Open source music player

Tomahawk was a free, open-source cross-platform music player for Windows, macOS and Linux. An Android beta client version was launched in June 2016. It focuses on the conglomeration of the user's music library across local and network collections as well as streaming services. The project was marked as abandoned by their authors on May 10, 2017.

==About==
Tomahawk has a familiar iTunes-like interface. The left column offers access to playlists, search history, favorite tracks, charts, and other categories.

==Features==
Tomahawk allows to install plug-ins for several different music services. These include:

- Spotify
- YouTube
- Jamendo
- Grooveshark
- Last.fm
- SoundCloud
- ownCloud
- 4shared
- Dilandau
- Official.fm
- Ampache
- Subsonic
- Google Play Music
- Beats Music
- Beets
- Rdio (currently Android only)
- Deezer (currently Android only)

==Toma.hk and Hatchet==
In 2013, Tomahawk launched Toma.hk, a website that generates embeddable HTML code for songs and artists, allowing direct links to playable tracks online.

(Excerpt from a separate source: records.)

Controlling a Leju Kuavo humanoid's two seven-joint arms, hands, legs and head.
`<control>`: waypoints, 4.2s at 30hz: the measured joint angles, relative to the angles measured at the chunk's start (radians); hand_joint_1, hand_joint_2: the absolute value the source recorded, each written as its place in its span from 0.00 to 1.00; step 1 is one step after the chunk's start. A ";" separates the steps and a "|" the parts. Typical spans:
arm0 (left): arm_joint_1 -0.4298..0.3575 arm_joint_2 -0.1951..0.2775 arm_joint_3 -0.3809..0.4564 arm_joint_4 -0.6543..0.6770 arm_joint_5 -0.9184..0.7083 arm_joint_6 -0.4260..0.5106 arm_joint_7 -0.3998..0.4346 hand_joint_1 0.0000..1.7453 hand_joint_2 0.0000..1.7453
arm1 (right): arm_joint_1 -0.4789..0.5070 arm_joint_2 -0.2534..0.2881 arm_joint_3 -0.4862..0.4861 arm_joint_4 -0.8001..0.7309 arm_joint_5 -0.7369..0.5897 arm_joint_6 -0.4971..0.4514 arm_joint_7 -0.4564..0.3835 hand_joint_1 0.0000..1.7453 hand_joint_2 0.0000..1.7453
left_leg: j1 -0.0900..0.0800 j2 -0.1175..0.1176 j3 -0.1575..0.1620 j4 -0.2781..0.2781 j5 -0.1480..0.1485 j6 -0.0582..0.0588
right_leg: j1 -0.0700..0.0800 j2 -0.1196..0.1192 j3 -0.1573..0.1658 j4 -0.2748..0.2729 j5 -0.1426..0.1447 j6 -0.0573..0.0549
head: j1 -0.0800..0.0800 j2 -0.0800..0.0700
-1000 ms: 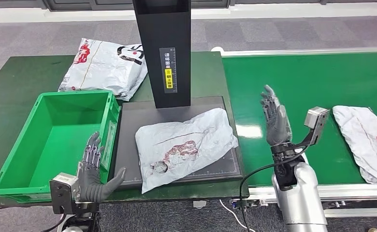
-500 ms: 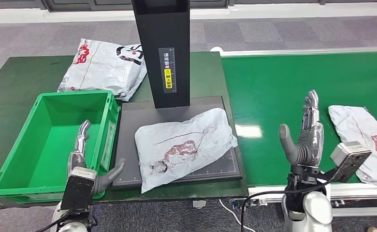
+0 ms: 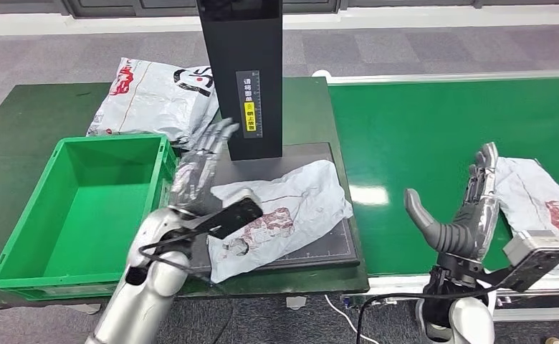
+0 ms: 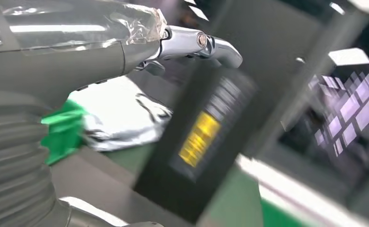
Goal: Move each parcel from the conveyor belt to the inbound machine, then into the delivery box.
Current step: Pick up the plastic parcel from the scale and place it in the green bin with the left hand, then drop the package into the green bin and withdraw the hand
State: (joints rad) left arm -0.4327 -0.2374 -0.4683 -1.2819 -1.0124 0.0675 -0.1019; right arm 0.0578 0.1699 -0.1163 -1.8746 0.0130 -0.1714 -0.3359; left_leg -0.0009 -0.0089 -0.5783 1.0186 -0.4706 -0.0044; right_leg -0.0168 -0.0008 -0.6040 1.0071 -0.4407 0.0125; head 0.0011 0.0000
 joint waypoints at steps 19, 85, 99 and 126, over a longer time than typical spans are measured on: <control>-0.377 -0.113 -0.291 0.721 0.049 -0.402 -0.175 0.00 1.00 | -0.116 0.029 0.000 0.100 0.022 0.038 0.003 0.00 1.00 | 0.000 0.002 0.000 0.000 0.000 0.000 | 0.000 0.003 -0.001 0.000 0.001 0.000 | 0.000 0.000; -0.555 0.060 -0.303 0.808 0.361 -0.212 -0.183 1.00 1.00 | -0.072 0.032 -0.038 0.106 -0.033 0.083 -0.036 0.00 1.00 | 0.001 0.004 0.013 -0.002 -0.004 -0.003 | 0.001 0.005 0.010 0.001 -0.004 -0.002 | 0.000 0.000; -0.325 0.168 0.201 0.233 0.434 -0.120 -0.050 1.00 1.00 | 0.040 0.060 -0.053 0.004 -0.031 0.051 -0.020 0.00 1.00 | 0.002 0.006 0.007 -0.002 -0.004 -0.004 | 0.002 0.007 0.004 0.001 -0.004 -0.003 | 0.000 0.000; -0.123 0.329 0.367 -0.237 -0.550 0.256 0.634 1.00 1.00 | 0.070 0.095 -0.057 -0.030 -0.031 0.037 0.002 0.00 1.00 | 0.002 0.007 0.006 -0.002 -0.004 -0.004 | 0.002 0.007 0.002 0.001 -0.004 -0.004 | 0.000 0.000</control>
State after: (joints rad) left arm -0.5554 0.0919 -0.1015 -1.5190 -1.5622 0.3237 0.5318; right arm 0.1281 0.2644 -0.1732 -1.9042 -0.0176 -0.1348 -0.3343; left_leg 0.0015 -0.0014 -0.5727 1.0164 -0.4742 -0.0085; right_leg -0.0145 0.0067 -0.6024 1.0081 -0.4448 0.0088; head 0.0011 0.0000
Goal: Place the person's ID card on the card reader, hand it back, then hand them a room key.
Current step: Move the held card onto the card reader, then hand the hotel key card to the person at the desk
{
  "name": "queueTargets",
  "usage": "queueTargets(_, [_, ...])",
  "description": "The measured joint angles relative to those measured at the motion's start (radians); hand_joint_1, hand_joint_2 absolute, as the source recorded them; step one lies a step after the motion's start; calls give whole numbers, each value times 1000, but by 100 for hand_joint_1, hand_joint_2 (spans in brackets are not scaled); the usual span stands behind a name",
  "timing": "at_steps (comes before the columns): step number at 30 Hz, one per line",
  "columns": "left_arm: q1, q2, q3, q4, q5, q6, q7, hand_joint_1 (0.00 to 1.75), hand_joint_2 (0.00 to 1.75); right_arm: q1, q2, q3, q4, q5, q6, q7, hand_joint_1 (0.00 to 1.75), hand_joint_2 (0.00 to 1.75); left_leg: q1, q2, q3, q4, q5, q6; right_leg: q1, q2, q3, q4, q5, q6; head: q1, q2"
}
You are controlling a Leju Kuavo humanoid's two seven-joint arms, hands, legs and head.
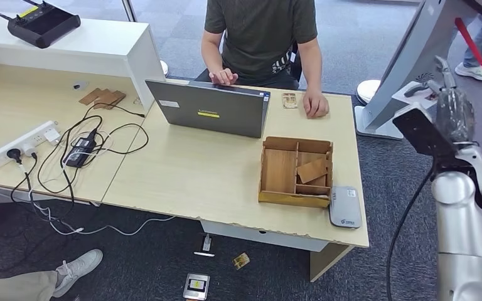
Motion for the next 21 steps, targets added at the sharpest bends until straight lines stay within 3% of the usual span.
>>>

In March 2014, Tomahawk launched its cross-platform sync and social platform called "Hatchet" in beta. It provides users the ability to sync playlists and "loved" tracks across multiple devices. The service was planned to allow users to see what other users are listening to and share playlists through the Tomahawk application.

The last build was released in April 2015, after which progress stalled. In May 2017, developer Anton Romanov confirmed that the project is abandoned.